[[ Supplied material, beginning ]]

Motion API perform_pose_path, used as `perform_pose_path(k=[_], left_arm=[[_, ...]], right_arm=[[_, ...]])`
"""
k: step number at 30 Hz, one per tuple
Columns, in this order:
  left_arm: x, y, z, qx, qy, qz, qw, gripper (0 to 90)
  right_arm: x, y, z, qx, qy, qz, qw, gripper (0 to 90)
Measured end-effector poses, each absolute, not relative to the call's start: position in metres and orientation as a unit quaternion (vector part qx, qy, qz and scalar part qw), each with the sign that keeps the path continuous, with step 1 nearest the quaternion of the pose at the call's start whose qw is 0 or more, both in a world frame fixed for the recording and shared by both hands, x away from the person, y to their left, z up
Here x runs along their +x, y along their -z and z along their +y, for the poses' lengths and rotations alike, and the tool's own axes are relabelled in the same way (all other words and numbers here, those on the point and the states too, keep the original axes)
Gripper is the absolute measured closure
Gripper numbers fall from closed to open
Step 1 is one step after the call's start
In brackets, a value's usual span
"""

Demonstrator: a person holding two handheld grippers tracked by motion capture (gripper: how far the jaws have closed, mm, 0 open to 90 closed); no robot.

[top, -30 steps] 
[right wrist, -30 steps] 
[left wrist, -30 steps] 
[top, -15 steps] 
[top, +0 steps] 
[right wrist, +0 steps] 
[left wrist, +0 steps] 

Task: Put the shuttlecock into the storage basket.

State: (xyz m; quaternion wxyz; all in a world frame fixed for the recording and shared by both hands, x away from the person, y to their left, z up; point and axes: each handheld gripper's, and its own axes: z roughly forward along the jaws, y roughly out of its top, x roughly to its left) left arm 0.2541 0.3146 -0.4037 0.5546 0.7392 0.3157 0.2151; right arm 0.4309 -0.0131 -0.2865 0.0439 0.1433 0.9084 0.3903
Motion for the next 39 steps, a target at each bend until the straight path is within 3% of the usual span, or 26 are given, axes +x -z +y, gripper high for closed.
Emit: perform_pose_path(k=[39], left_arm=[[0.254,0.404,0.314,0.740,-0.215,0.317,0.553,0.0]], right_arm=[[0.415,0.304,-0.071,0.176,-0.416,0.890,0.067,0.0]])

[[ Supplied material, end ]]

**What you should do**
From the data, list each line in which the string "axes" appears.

**Response**
Here x runs along their +x, y along their -z and z along their +y, for the poses' lengths and rotations alike, and the tool's own axes are relabelled in the same way (all other words and numbers here, those on the point and the states too, keep the original axes)
State: (xyz m; quaternion wxyz; all in a world frame fixed for the recording and shared by both hands, x away from the person, y to their left, z up; point and axes: each handheld gripper's, and its own axes: z roughly forward along the jaws, y roughly out of its top, x roughly to its left) left arm 0.2541 0.3146 -0.4037 0.5546 0.7392 0.3157 0.2151; right arm 0.4309 -0.0131 -0.2865 0.0439 0.1433 0.9084 0.3903
Motion for the next 39 steps, a target at each bend until the straight path is within 3% of the usual span, or 26 are given, axes +x -z +y, gripper high for closed.

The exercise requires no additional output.